A. Not that I remember.
Q. You didn’t indicate that they had to be tested?
A. No.
Q. In any way?
A. No, it looked pretty obvious to me what should be done.
Q. What was it obvious that had to be done?
A. I thought it was great myself and I couldn’t wait to put them in people.
Q. You knew they were going to work right away, didn’t you?
A. Right.
Q. So you didn’t feel they had to do any running of tests?
A. No, because it was basically — it wasn’t that markedly different ...
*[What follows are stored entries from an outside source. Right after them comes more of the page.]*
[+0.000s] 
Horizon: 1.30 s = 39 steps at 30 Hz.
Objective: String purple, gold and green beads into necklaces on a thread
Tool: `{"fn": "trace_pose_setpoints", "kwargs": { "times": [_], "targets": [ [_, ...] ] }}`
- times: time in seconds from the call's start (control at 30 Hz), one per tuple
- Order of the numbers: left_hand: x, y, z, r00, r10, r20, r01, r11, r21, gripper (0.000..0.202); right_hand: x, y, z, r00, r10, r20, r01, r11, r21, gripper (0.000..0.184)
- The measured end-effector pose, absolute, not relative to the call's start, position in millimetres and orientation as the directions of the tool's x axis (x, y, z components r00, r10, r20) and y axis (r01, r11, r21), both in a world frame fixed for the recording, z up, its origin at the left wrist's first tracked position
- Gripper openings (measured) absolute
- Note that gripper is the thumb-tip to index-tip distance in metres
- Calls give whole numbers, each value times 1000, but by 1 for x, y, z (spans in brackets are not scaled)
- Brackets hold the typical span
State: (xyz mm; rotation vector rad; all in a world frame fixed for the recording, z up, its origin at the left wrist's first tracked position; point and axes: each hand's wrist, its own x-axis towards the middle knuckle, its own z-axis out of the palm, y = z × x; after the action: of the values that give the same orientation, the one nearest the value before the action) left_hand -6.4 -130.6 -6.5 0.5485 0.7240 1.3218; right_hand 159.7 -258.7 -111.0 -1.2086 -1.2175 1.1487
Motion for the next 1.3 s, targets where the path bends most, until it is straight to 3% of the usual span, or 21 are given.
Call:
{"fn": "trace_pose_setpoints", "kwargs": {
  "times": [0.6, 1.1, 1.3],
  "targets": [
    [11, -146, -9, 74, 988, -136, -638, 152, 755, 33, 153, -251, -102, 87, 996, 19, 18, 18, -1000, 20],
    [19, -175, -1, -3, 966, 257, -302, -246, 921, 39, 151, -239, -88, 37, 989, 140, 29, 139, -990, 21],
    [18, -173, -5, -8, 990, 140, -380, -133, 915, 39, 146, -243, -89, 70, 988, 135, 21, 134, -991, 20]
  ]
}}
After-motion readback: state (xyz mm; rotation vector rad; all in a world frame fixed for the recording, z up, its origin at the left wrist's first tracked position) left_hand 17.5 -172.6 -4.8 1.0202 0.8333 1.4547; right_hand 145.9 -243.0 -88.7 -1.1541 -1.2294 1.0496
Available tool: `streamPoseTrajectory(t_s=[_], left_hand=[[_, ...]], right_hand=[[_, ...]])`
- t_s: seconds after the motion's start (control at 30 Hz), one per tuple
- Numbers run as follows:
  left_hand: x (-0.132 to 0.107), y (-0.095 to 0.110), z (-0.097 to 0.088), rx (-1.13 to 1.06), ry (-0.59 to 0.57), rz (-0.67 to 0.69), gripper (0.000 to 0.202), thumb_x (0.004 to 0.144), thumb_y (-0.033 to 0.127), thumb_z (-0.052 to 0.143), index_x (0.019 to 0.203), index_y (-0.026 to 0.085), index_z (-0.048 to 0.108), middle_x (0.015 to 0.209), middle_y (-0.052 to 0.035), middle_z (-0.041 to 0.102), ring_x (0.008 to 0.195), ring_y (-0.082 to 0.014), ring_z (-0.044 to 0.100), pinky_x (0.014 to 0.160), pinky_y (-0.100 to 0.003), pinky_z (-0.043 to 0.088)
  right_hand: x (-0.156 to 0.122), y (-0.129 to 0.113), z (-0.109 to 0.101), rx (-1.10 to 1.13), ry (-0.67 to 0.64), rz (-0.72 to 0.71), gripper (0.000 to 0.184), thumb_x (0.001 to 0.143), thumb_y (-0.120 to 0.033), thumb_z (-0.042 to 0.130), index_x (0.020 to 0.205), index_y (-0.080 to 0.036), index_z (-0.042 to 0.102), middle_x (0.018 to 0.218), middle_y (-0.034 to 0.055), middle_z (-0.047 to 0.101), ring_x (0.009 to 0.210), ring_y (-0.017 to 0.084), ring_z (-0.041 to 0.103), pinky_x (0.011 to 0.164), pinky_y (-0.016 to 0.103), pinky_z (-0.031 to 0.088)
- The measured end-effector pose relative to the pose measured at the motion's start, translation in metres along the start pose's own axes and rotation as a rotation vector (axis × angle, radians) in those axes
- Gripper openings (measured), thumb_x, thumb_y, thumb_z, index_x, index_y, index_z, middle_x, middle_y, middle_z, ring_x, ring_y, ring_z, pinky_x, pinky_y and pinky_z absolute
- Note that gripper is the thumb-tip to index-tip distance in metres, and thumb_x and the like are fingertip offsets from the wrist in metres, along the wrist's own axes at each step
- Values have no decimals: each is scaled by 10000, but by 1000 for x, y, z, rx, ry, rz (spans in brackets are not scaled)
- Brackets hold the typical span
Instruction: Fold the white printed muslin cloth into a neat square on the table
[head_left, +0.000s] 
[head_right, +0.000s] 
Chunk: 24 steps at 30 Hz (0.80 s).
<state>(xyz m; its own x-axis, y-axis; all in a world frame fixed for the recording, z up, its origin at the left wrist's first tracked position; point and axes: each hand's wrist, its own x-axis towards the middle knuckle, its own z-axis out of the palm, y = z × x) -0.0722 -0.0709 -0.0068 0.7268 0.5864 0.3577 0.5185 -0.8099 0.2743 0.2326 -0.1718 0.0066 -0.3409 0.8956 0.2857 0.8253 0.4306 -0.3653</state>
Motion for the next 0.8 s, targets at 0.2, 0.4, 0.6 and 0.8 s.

. Discussing the first implantation Sinskey stated in the declaration:
While I was satisfied with the performance of the lens in this particular implantation, I still could not be sure that the lens was going to work in all implantation surgeries____ I therefore needed to perform additional tests in order to insure that the lens would consistently work well____
*498 Referring to the first eleven implantations, he said,
I considered those eleven implantations ... to be experimental. I wanted to determine whether my new lens design would be easier and safer to implant than the Shearing lens and whether it would minimize the risk of damage to the zonules and capsule. In order to accomplish this test, I knew I would have to implant the lenses in a number of patients. ... It was only after these eleven implantations were successfully completed that I would be sure that my new design both minimized the risk of zonular and capsular damage while still providing sufficient support for the lens.